*** Data to use ***
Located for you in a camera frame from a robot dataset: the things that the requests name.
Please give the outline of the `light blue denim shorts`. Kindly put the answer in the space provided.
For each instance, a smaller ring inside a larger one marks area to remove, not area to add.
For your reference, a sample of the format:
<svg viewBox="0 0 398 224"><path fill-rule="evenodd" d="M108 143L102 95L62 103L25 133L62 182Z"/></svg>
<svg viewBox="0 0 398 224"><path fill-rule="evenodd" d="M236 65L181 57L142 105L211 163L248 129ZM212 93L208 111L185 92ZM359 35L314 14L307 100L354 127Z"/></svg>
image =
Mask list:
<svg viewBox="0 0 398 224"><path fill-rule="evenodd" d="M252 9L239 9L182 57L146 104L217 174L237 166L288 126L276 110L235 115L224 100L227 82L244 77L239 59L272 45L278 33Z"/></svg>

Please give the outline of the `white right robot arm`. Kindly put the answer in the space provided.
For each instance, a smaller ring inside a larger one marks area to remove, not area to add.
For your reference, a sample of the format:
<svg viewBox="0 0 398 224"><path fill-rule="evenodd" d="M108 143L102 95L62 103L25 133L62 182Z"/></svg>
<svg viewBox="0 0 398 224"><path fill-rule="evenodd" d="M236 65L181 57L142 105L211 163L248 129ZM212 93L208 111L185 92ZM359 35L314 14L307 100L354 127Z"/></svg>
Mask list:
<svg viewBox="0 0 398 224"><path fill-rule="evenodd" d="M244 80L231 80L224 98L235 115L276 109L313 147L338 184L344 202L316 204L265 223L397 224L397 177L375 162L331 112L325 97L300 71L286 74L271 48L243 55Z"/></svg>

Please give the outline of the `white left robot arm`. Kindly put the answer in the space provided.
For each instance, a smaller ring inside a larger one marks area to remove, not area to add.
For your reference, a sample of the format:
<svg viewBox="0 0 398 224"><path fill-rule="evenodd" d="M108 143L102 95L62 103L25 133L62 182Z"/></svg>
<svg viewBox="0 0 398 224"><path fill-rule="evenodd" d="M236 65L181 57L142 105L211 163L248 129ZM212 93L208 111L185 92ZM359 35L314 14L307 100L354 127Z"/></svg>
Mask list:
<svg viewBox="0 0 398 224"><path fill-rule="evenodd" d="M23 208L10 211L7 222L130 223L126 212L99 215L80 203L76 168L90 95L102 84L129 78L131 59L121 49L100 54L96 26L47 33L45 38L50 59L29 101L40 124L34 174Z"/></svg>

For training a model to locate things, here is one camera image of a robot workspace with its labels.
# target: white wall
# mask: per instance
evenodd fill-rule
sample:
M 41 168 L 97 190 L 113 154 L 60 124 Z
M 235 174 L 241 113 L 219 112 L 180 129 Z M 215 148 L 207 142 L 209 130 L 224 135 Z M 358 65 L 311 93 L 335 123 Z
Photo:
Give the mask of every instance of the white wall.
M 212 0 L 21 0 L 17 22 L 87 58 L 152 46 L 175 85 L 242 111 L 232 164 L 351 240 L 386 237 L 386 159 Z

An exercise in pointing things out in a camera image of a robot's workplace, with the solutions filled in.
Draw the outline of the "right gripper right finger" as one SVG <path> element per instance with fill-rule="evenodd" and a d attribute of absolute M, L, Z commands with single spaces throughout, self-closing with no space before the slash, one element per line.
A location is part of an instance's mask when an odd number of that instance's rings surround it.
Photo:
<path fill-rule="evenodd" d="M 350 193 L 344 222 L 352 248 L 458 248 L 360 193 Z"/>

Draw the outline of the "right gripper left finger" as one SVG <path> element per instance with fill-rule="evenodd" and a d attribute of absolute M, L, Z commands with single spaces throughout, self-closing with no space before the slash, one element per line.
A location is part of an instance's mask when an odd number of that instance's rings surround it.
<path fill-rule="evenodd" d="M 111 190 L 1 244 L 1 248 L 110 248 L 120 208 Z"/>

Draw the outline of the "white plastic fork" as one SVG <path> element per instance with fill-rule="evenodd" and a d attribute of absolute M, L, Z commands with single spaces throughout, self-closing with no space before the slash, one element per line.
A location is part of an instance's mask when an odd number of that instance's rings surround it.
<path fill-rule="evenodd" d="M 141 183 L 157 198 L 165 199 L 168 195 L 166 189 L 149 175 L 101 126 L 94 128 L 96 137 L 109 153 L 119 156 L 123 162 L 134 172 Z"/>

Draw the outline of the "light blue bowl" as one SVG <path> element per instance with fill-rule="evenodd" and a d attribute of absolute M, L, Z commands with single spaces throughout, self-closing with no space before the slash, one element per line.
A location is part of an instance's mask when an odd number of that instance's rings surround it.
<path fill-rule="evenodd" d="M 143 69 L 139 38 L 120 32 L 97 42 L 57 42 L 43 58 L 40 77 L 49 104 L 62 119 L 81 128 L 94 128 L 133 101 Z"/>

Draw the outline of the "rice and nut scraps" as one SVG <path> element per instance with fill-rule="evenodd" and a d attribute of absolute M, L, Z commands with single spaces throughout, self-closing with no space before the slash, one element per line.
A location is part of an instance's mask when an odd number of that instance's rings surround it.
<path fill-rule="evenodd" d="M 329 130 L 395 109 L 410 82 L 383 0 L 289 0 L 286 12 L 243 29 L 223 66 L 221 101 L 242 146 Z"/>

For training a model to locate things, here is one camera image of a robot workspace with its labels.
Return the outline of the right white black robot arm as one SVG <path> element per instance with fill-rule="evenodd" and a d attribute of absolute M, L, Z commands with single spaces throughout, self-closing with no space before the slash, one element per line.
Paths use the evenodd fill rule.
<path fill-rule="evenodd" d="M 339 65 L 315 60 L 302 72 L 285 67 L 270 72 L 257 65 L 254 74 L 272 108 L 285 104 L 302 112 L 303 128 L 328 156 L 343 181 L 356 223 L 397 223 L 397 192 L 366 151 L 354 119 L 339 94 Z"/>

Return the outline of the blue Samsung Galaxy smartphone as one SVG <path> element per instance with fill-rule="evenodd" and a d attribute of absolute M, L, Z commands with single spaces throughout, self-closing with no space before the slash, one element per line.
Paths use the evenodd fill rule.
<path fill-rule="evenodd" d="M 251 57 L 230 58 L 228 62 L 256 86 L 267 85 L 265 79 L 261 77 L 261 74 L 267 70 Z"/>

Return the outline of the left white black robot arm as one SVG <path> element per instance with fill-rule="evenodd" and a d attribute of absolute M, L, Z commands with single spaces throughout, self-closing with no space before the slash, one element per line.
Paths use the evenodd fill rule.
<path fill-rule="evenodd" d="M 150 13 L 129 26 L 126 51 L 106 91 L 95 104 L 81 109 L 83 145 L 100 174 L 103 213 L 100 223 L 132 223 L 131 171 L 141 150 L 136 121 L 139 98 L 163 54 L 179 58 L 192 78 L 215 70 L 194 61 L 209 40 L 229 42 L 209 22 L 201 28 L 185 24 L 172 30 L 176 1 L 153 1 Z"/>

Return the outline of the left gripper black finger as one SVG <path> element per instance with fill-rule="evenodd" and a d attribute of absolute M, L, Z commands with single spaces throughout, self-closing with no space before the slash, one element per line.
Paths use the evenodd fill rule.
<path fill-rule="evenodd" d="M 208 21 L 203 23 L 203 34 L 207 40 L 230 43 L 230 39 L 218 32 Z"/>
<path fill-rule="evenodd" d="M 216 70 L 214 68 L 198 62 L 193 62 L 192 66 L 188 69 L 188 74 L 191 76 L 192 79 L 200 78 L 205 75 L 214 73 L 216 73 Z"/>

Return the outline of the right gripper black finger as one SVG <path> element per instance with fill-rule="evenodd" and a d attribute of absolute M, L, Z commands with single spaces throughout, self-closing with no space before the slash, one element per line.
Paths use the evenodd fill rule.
*** End of Data to use ***
* [Exercise]: Reproduce the material in full, with no word added or dropped.

* [Exercise result]:
Located for you in a camera frame from a robot dataset: the things that the requests name.
Please give the outline of the `light blue denim shorts`. Kindly put the answer in the space provided.
For each instance, a smaller ring inside a larger one marks area to remove, not area to add.
For your reference, a sample of the format:
<svg viewBox="0 0 398 224"><path fill-rule="evenodd" d="M108 143L102 95L62 103L25 133L62 182Z"/></svg>
<svg viewBox="0 0 398 224"><path fill-rule="evenodd" d="M236 65L181 57L142 105L211 163L248 129ZM212 93L208 111L185 92ZM359 35L314 14L307 100L354 127Z"/></svg>
image =
Mask list:
<svg viewBox="0 0 398 224"><path fill-rule="evenodd" d="M252 9L239 9L182 57L146 104L217 174L237 166L288 126L276 110L235 115L224 100L227 82L244 77L239 59L272 45L278 33Z"/></svg>

Please give the outline of the `white right robot arm`. Kindly put the answer in the space provided.
For each instance, a smaller ring inside a larger one marks area to remove, not area to add.
For your reference, a sample of the format:
<svg viewBox="0 0 398 224"><path fill-rule="evenodd" d="M108 143L102 95L62 103L25 133L62 182Z"/></svg>
<svg viewBox="0 0 398 224"><path fill-rule="evenodd" d="M236 65L181 57L142 105L211 163L248 129ZM212 93L208 111L185 92ZM359 35L314 14L307 100L354 127Z"/></svg>
Mask list:
<svg viewBox="0 0 398 224"><path fill-rule="evenodd" d="M244 80L231 80L224 98L235 115L276 109L313 147L338 184L344 202L316 204L265 223L397 224L397 177L375 162L331 112L325 97L300 71L286 74L271 48L243 55Z"/></svg>

Please give the outline of the `white left robot arm`. Kindly put the answer in the space provided.
For each instance, a smaller ring inside a larger one marks area to remove, not area to add.
For your reference, a sample of the format:
<svg viewBox="0 0 398 224"><path fill-rule="evenodd" d="M108 143L102 95L62 103L25 133L62 182Z"/></svg>
<svg viewBox="0 0 398 224"><path fill-rule="evenodd" d="M236 65L181 57L142 105L211 163L248 129ZM212 93L208 111L185 92ZM359 35L314 14L307 100L354 127Z"/></svg>
Mask list:
<svg viewBox="0 0 398 224"><path fill-rule="evenodd" d="M23 208L10 211L7 222L130 223L126 212L99 215L80 203L76 168L90 95L102 84L129 78L131 59L121 49L100 54L96 26L47 33L45 38L50 59L29 101L40 124L34 174Z"/></svg>

For training a model to locate things, here is one camera image of a robot workspace with its labels.
# target: white wall
# mask: per instance
evenodd fill-rule
sample:
M 41 168 L 97 190 L 113 154 L 60 124 Z
M 235 174 L 241 113 L 219 112 L 180 129 Z M 215 148 L 207 142 L 209 130 L 224 135 Z M 358 65 L 311 93 L 335 123 Z
Photo:
Give the mask of every instance of the white wall.
M 212 0 L 21 0 L 17 22 L 87 58 L 152 46 L 175 85 L 242 111 L 232 164 L 351 240 L 386 237 L 386 159 Z

An exercise in pointing things out in a camera image of a robot's workplace, with the solutions filled in.
Draw the outline of the "right gripper right finger" as one SVG <path> element per instance with fill-rule="evenodd" and a d attribute of absolute M, L, Z commands with single spaces throughout, self-closing with no space before the slash, one element per line.
A location is part of an instance's mask when an odd number of that instance's rings surround it.
Photo:
<path fill-rule="evenodd" d="M 350 193 L 344 222 L 352 248 L 458 248 L 360 193 Z"/>

Draw the outline of the "right gripper left finger" as one SVG <path> element per instance with fill-rule="evenodd" and a d attribute of absolute M, L, Z commands with single spaces throughout, self-closing with no space before the slash, one element per line.
A location is part of an instance's mask when an odd number of that instance's rings surround it.
<path fill-rule="evenodd" d="M 111 190 L 1 244 L 1 248 L 110 248 L 120 208 Z"/>

Draw the outline of the "white plastic fork" as one SVG <path> element per instance with fill-rule="evenodd" and a d attribute of absolute M, L, Z commands with single spaces throughout, self-closing with no space before the slash, one element per line.
A location is part of an instance's mask when an odd number of that instance's rings surround it.
<path fill-rule="evenodd" d="M 141 183 L 157 198 L 165 199 L 168 195 L 166 189 L 149 175 L 101 126 L 94 128 L 96 137 L 109 153 L 119 156 L 123 162 L 134 172 Z"/>

Draw the outline of the "light blue bowl" as one SVG <path> element per instance with fill-rule="evenodd" and a d attribute of absolute M, L, Z commands with single spaces throughout, self-closing with no space before the slash, one element per line.
A location is part of an instance's mask when an odd number of that instance's rings surround it.
<path fill-rule="evenodd" d="M 143 69 L 139 38 L 120 32 L 97 42 L 57 42 L 43 58 L 40 77 L 49 104 L 62 119 L 81 128 L 94 128 L 133 101 Z"/>

Draw the outline of the "rice and nut scraps" as one SVG <path> element per instance with fill-rule="evenodd" and a d attribute of absolute M, L, Z commands with single spaces throughout, self-closing with no space before the slash, one element per line.
A location is part of an instance's mask when an odd number of that instance's rings surround it.
<path fill-rule="evenodd" d="M 329 130 L 395 109 L 410 82 L 383 0 L 289 0 L 286 12 L 243 29 L 223 66 L 221 101 L 242 146 Z"/>

For training a model to locate things, here is one camera image of a robot workspace with its labels.
Return the outline of the right white black robot arm as one SVG <path> element per instance with fill-rule="evenodd" and a d attribute of absolute M, L, Z commands with single spaces throughout, self-closing with no space before the slash, one element per line.
Paths use the evenodd fill rule.
<path fill-rule="evenodd" d="M 339 65 L 315 60 L 302 72 L 285 67 L 270 72 L 257 65 L 254 74 L 272 108 L 285 104 L 302 112 L 303 128 L 328 156 L 343 181 L 356 223 L 397 223 L 397 192 L 366 151 L 354 119 L 339 94 Z"/>

Return the outline of the blue Samsung Galaxy smartphone as one SVG <path> element per instance with fill-rule="evenodd" and a d attribute of absolute M, L, Z commands with single spaces throughout, self-closing with no space before the slash, one element per line.
Paths use the evenodd fill rule.
<path fill-rule="evenodd" d="M 251 57 L 230 58 L 228 62 L 256 86 L 267 85 L 265 79 L 261 77 L 261 74 L 267 70 Z"/>

Return the outline of the left white black robot arm as one SVG <path> element per instance with fill-rule="evenodd" and a d attribute of absolute M, L, Z commands with single spaces throughout, self-closing with no space before the slash, one element per line.
Paths use the evenodd fill rule.
<path fill-rule="evenodd" d="M 150 13 L 129 26 L 126 51 L 106 91 L 95 104 L 81 109 L 83 145 L 100 174 L 103 213 L 100 223 L 132 223 L 131 171 L 141 150 L 136 121 L 139 98 L 163 54 L 179 58 L 192 78 L 215 70 L 194 61 L 209 40 L 229 42 L 209 22 L 201 28 L 185 24 L 172 30 L 176 1 L 153 1 Z"/>

Return the outline of the left gripper black finger as one SVG <path> element per instance with fill-rule="evenodd" and a d attribute of absolute M, L, Z commands with single spaces throughout, self-closing with no space before the slash, one element per line.
Paths use the evenodd fill rule.
<path fill-rule="evenodd" d="M 208 21 L 203 23 L 203 34 L 207 40 L 230 43 L 230 39 L 218 32 Z"/>
<path fill-rule="evenodd" d="M 216 70 L 214 68 L 198 62 L 193 62 L 192 66 L 188 69 L 188 74 L 191 76 L 192 79 L 200 78 L 205 75 L 214 73 L 216 73 Z"/>

Return the outline of the right gripper black finger as one SVG <path> element per instance with fill-rule="evenodd" and a d attribute of absolute M, L, Z commands with single spaces throughout, self-closing with no space before the slash, one element per line.
Paths use the evenodd fill rule.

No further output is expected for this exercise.